Un presente puro que reúne las imágenes con las palabras en el instante del
padre, en el instante del cuerpo. Lo que experimentamos son viajes a los
recónditos bucles del tiempo pero también a la superficie más brillante del
ahora. La compleja anatomía del cerebro devela una coreografía de formas, una
compulsiva instantánea de una mente que brilla en otras mentes y así
perpetuándose en el todo, que se abre y se cierra, se marchita y florece.
La
traducción que nos propone Claudia en “el cerebro de mi padre” no tiene
original, no dispone de un elemento único sin variaciones, que pronuncie la
referencia irrefutable de una verdad.
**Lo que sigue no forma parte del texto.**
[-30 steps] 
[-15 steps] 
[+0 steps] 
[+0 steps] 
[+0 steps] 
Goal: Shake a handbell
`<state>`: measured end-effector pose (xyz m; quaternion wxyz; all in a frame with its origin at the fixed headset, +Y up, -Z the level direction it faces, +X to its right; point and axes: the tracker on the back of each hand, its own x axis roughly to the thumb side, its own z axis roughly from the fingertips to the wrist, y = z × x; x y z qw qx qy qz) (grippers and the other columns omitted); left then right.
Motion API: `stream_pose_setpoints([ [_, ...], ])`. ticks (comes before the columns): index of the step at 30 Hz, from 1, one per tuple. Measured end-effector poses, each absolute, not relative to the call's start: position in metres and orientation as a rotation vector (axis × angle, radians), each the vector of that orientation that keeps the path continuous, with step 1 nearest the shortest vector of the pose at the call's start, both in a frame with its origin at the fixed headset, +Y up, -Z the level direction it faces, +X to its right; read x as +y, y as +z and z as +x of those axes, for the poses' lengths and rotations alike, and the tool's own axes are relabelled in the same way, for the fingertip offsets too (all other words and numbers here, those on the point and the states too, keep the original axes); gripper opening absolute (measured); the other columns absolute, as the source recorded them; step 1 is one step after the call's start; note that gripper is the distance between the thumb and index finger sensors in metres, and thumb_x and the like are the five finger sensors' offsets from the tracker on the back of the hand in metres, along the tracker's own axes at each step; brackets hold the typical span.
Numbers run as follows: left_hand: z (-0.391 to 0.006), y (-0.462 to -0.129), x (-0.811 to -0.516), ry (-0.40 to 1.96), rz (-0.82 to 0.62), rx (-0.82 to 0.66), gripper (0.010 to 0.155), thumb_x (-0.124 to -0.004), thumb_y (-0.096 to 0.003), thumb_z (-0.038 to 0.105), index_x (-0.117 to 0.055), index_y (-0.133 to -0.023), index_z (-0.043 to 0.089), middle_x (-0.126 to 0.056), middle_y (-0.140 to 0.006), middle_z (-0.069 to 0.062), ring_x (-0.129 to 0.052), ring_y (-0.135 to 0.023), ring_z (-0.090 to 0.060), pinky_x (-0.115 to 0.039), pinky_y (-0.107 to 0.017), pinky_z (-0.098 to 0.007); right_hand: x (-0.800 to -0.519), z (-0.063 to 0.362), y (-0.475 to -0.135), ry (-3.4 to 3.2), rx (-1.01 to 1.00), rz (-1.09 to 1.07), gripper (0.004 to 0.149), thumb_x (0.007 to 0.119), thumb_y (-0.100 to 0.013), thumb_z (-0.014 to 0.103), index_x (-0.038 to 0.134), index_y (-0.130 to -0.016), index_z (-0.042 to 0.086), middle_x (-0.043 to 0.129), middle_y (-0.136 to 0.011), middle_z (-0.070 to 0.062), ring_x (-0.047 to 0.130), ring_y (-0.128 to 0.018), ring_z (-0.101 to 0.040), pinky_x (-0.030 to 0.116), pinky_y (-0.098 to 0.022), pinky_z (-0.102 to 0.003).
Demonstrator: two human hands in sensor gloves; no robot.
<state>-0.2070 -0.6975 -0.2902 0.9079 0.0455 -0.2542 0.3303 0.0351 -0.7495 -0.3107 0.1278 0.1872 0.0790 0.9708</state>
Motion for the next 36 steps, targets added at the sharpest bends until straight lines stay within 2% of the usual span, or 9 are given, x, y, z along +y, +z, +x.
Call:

El tiempo se traduce con el diccionario
de las emociones y las coordenadas pautadas por el ritmo de lo fraterno. La
traducción, en ese sentido, es un fracaso porque cada versión se convierte en
original pero al mismo tiempo es un fracaso que emancipa el aura errática de la
memoria, que disgrega el acontecimiento y la experiencia a lugares remotos. Lo
que se convierte en real son algunas remotas señales, un camino trazado sobre
el agua que desaparece y lentamente aparece.